Bahaya Anggaran MBG Naik Jadi Rp300T?

keepgray.com – Pemerintah berencana meningkatkan anggaran program Makan Bergizi Gratis (MBG) hingga mencapai Rp300 triliun pada tahun depan, meskipun program ini masih menghadapi sejumlah masalah dalam pelaksanaannya.

Rencana tersebut diungkapkan oleh Ketua Dewan Ekonomi Nasional (DEN), Luhut Binsar Pandjaitan. Menurutnya, MBG merupakan program unggulan yang memberikan dampak positif bagi perekonomian Indonesia, sehingga memerlukan peningkatan anggaran.

Luhut menyampaikan hal ini pada International Conference on Infrastructure (ICI) di Jakarta International Convention Center (JICC), Jakarta Pusat, Kamis (12/6), dengan menyatakan bahwa pendanaan tahun ini sekitar Rp160 triliun dan berpotensi mencapai Rp300 triliun pada tahun depan.

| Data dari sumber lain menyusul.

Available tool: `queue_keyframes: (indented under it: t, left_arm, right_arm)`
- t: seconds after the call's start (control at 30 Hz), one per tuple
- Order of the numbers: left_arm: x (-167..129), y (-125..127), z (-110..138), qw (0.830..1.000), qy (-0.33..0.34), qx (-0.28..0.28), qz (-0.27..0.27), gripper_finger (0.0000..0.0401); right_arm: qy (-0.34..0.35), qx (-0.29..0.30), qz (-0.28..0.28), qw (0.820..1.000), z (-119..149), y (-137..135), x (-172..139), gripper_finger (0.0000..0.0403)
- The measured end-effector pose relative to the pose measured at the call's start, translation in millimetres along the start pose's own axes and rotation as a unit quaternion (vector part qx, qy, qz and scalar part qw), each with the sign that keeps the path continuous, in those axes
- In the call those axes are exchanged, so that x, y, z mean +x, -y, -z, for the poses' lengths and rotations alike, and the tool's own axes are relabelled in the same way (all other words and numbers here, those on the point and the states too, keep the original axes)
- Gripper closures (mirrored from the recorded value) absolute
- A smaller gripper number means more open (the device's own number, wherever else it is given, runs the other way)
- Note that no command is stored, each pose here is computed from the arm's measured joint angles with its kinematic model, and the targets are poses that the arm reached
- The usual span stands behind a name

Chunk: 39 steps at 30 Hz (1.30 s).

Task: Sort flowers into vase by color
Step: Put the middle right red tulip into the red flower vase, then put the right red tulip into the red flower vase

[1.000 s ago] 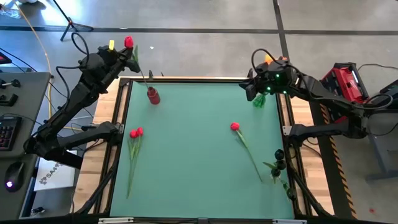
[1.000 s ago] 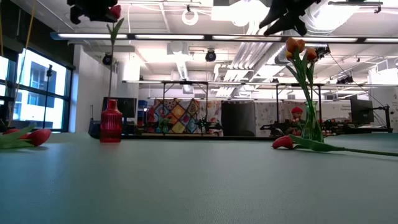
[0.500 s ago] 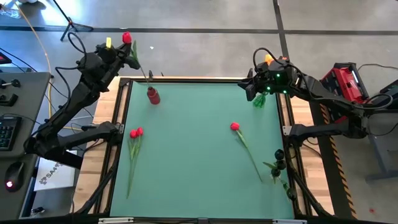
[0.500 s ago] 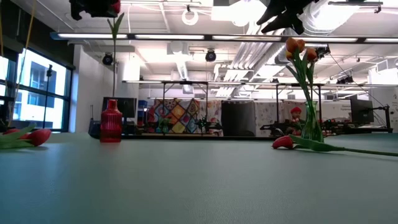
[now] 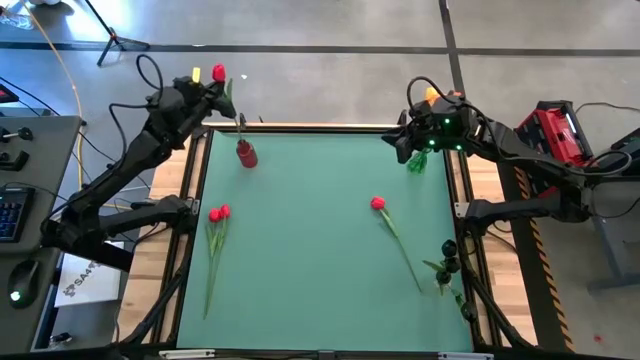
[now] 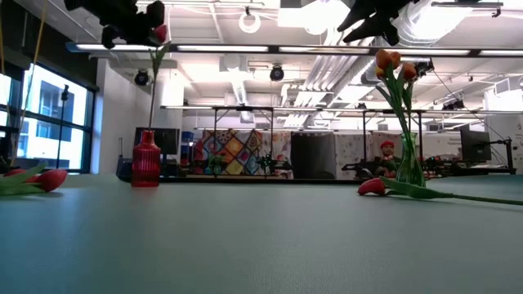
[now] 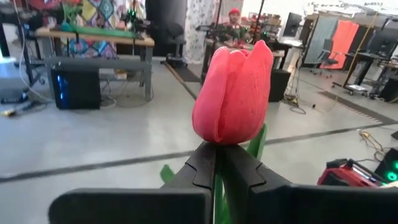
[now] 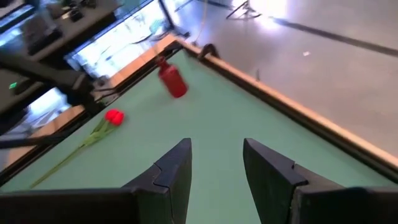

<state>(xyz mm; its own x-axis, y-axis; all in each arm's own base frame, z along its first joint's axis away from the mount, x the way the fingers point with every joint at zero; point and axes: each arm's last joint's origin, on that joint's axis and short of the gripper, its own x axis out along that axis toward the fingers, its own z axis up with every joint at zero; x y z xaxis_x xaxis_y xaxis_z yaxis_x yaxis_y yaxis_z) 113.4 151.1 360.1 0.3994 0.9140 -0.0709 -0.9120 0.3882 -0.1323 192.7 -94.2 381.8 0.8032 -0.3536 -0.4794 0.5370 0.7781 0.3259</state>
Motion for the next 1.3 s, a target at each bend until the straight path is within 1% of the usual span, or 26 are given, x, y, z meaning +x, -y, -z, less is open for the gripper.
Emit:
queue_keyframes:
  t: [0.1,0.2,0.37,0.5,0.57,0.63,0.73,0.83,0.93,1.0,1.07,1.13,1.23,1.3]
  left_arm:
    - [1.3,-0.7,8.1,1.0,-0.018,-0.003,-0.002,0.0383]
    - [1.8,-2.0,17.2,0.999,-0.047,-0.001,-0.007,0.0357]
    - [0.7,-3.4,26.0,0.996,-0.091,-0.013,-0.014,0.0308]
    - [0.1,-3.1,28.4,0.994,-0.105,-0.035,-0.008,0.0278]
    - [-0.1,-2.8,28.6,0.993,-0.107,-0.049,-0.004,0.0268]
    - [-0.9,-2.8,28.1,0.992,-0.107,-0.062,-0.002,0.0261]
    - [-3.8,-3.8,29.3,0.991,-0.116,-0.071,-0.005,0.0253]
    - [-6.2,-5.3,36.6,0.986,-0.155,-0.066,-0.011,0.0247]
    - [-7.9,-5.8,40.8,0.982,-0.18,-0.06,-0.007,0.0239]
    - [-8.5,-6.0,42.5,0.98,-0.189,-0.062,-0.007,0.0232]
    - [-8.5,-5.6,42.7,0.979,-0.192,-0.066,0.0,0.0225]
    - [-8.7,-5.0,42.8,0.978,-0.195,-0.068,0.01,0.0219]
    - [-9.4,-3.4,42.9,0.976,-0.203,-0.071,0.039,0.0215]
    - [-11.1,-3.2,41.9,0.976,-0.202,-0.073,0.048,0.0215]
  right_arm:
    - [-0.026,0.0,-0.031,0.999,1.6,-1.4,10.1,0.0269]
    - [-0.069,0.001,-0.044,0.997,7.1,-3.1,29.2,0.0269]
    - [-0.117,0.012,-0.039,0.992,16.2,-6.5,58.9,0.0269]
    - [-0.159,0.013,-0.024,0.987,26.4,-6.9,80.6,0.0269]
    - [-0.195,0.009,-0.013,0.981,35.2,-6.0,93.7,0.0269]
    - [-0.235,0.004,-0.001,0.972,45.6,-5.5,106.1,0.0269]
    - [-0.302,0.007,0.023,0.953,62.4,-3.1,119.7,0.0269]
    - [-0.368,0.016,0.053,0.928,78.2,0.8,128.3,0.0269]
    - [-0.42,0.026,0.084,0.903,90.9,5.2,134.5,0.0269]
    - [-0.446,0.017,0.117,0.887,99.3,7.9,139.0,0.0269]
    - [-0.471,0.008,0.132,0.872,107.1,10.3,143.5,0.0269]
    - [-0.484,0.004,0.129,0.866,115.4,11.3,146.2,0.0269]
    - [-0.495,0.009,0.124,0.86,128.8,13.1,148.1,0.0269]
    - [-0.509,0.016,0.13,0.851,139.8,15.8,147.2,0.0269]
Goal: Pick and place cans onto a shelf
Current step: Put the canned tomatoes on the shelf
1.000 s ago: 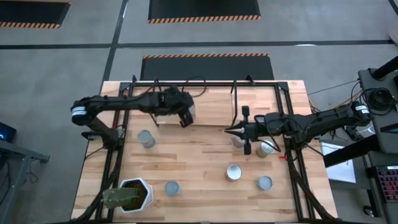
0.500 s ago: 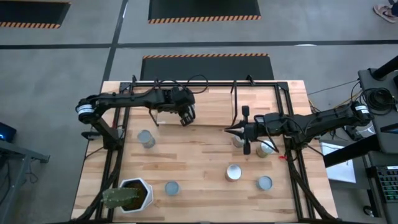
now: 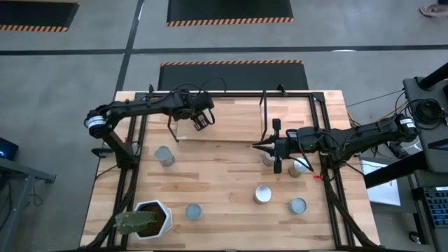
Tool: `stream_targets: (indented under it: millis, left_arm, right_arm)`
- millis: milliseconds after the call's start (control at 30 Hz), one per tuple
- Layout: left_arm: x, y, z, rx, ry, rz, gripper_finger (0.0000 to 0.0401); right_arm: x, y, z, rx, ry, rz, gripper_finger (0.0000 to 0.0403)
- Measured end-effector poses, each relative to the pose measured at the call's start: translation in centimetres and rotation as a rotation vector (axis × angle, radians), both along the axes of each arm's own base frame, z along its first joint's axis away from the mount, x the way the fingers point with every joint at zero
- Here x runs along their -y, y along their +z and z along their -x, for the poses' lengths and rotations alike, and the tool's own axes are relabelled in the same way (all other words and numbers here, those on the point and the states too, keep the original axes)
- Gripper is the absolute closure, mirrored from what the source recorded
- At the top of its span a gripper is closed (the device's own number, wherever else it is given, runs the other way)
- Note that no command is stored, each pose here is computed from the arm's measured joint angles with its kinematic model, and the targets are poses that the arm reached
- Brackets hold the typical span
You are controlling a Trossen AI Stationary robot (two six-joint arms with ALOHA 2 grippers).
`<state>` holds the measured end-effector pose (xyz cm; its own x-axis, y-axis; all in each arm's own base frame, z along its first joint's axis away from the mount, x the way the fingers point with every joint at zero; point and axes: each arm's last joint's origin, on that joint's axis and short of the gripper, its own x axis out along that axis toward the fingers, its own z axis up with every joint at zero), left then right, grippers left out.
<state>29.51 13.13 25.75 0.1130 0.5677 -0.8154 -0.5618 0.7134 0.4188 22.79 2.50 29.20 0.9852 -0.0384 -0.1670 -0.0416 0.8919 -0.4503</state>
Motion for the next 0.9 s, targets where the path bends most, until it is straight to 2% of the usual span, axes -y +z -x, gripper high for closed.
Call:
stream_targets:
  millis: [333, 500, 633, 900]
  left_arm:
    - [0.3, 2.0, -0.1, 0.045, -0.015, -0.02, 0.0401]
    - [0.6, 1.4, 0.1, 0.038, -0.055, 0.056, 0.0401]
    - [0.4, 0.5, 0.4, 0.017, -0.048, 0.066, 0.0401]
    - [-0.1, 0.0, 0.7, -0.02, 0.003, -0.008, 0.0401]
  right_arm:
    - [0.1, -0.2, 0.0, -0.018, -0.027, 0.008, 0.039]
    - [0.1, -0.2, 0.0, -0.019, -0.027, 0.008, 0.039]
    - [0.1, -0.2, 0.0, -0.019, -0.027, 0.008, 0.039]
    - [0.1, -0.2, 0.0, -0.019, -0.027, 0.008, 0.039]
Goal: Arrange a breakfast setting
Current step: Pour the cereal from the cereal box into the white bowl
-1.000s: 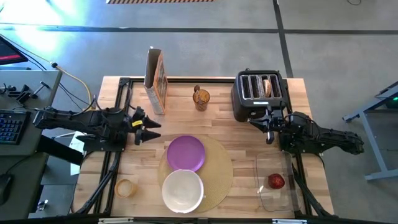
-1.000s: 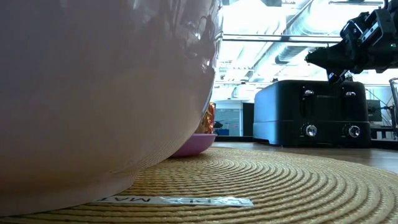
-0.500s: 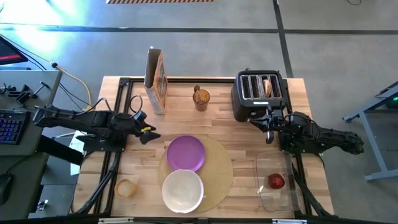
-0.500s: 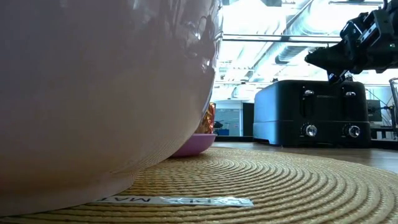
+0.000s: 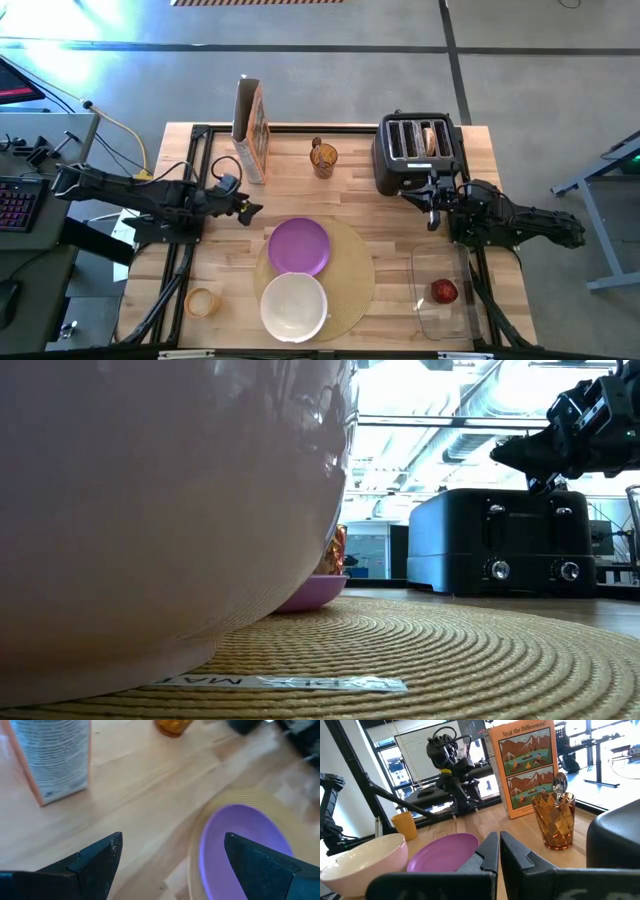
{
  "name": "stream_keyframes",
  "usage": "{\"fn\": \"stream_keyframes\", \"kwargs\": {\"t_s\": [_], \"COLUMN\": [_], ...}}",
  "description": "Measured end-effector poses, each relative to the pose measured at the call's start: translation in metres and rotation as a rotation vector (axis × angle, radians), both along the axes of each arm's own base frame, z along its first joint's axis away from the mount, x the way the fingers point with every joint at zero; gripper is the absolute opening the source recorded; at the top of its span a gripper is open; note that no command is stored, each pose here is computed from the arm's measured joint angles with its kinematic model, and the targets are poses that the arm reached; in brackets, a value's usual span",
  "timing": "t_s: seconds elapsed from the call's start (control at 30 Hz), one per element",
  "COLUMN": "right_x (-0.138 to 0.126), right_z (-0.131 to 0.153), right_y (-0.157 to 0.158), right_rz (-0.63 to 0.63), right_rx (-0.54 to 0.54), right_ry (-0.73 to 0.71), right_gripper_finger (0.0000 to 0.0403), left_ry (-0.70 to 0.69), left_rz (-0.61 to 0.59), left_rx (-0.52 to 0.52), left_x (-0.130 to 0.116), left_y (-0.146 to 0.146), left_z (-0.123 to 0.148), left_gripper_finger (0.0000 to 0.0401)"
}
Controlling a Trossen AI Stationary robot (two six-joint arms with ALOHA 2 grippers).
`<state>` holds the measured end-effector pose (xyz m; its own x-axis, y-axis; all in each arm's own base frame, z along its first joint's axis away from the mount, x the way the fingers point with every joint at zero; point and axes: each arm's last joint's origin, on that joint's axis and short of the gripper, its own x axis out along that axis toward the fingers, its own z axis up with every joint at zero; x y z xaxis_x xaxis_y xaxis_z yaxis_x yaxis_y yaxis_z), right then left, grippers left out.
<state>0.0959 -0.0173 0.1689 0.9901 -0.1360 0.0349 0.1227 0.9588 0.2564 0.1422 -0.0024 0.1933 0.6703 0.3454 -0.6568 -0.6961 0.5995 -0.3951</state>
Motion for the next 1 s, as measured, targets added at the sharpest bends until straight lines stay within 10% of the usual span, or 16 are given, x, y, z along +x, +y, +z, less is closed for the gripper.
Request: {"fn": "stream_keyframes", "kwargs": {"t_s": [1.0], "right_x": [0.000], "right_z": [0.000], "right_y": [0.000], "right_rz": [-0.001], "right_rx": [0.000], "right_ry": [-0.001], "right_gripper_finger": [0.0000], "left_ry": [0.205], "left_rz": [0.393], "left_rx": [0.241], "left_x": [0.028], "left_y": [0.008], "left_z": [-0.050], "left_gripper_finger": [0.0339]}}
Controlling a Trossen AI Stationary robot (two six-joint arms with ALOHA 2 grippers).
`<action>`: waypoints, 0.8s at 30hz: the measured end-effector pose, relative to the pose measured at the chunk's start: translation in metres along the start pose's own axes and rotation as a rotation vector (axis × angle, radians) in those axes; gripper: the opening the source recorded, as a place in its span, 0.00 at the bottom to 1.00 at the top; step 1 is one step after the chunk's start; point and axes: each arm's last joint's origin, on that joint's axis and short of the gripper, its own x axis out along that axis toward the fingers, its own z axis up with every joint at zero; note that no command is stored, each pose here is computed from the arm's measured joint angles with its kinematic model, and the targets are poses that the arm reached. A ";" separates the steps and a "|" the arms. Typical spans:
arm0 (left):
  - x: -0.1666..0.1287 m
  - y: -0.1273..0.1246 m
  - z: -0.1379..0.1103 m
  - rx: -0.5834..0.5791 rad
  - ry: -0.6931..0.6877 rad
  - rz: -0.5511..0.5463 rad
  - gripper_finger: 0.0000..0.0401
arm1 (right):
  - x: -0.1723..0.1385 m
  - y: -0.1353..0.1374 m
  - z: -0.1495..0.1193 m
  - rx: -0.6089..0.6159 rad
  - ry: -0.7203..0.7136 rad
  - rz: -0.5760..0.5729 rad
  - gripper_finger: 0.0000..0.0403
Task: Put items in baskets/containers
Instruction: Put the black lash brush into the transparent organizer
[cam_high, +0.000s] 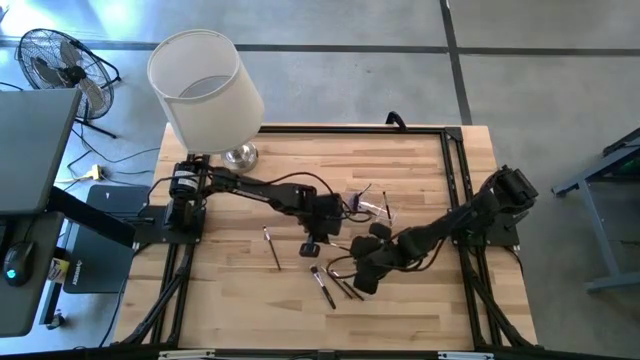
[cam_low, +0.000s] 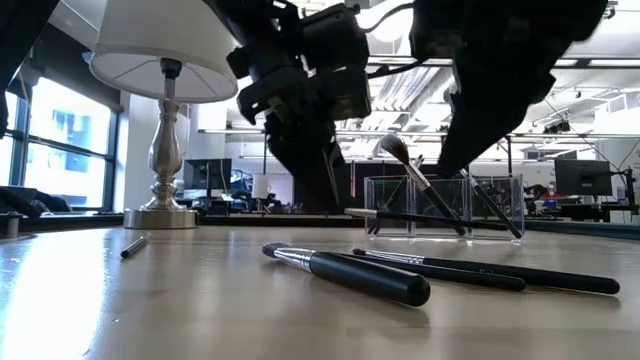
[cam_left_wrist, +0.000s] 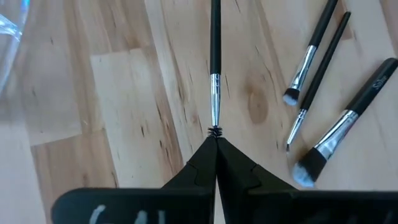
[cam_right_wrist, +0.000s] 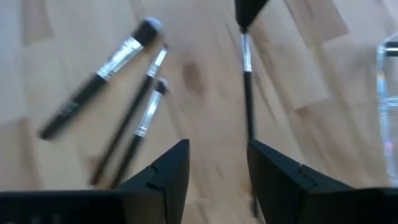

Namun, rencana penambahan anggaran ini menuai tentangan. Pelaksanaan MBG sendiri masih bermasalah, seperti kasus keracunan di beberapa daerah. Badan Pengawas Obat dan Makanan (BPOM) mencatat 17 kasus keracunan terkait MBG sejak diluncurkan pada 6 Januari 2025, tersebar di 10 provinsi.

Presiden Prabowo Subianto menanggapi kasus keracunan ini dengan menyebutkan bahwa hanya 0,005 persen penerima MBG yang mengalami keracunan, serta menyinggung pentingnya budaya cuci tangan.

Selain itu, program ini juga menghadapi masalah hukum terkait dugaan penggelapan dana oleh Yayasan Media Berkat Nusantara (MBN). Mitra dapur MBG di Jakarta Selatan belum menerima pembayaran sebesar Rp975,4 juta meskipun telah memasok makanan.

Dari segi serapan anggaran, hingga lima bulan berjalan, MBG baru menyerap Rp3 triliun, atau 4,2 persen dari pagu awal Rp71 triliun dalam APBN 2025. Jumlah penerima bantuan juga baru mencapai 3,97 juta orang dari target awal 17,9 juta orang. Pemerintah kemudian menambah pagu MBG menjadi Rp171 triliun setelah melakukan efisiensi anggaran, dengan menaikkan target penerima menjadi 82,9 juta orang.

Direktur Center of Economic and Law Studies (CELIOS), Bhima Yudhistira, menilai bahwa penambahan anggaran MBG menjadi Rp300 triliun berpotensi menimbulkan risiko besar, terutama terkait penyalahgunaan anggaran. Menurutnya, tata kelola anggaran di Indonesia masih buruk dan korupsi masih marak.

Bhima khawatir penambahan dana tanpa perbaikan tata kelola yang signifikan akan menurunkan efektivitas MBG dan meningkatkan risiko penyalahgunaan anggaran.

Selain masalah tata kelola, dampak MBG terhadap perekonomian juga dinilai masih minim. Pertumbuhan ekonomi Indonesia pada kuartal I 2025 hanya mencapai 4,87 persen, meskipun anggaran besar telah digelontorkan untuk program ini. Bhima khawatir penambahan anggaran MBG justru akan memperlambat pertumbuhan ekonomi karena dilakukan dengan mengorbankan program lain di tengah ruang fiskal yang terbatas.

Kepala Pusat Industri, Perdagangan, dan Investasi INDEF, Andry Satrio Nugroho, juga menentang penambahan anggaran MBG. Ia menilai tata kelola MBG masih kurang baik dan pemerintah belum melakukan evaluasi serius terhadap penggunaan anggaran yang telah dikeluarkan. Andry menduga ada upaya *rent-seeking* di balik desakan penambahan anggaran MBG.

Andry khawatir penambahan anggaran MBG hingga Rp300 triliun akan menyebabkan efisiensi anggaran yang lebih besar, mengingat kapasitas fiskal Indonesia yang terbatas. Efisiensi anggaran yang serampangan dapat berdampak pada penurunan kinerja industri dan berujung pada PHK karyawan.

Alih-alih menambah anggaran, Andry meminta pemerintah untuk melakukan evaluasi total terhadap pelaksanaan MBG agar lebih akuntabel. Ia menyarankan agar pemerintah menggunakan anggaran yang ada untuk memberikan insentif kepada kelas menengah yang melemah dan industri yang sedang kesulitan.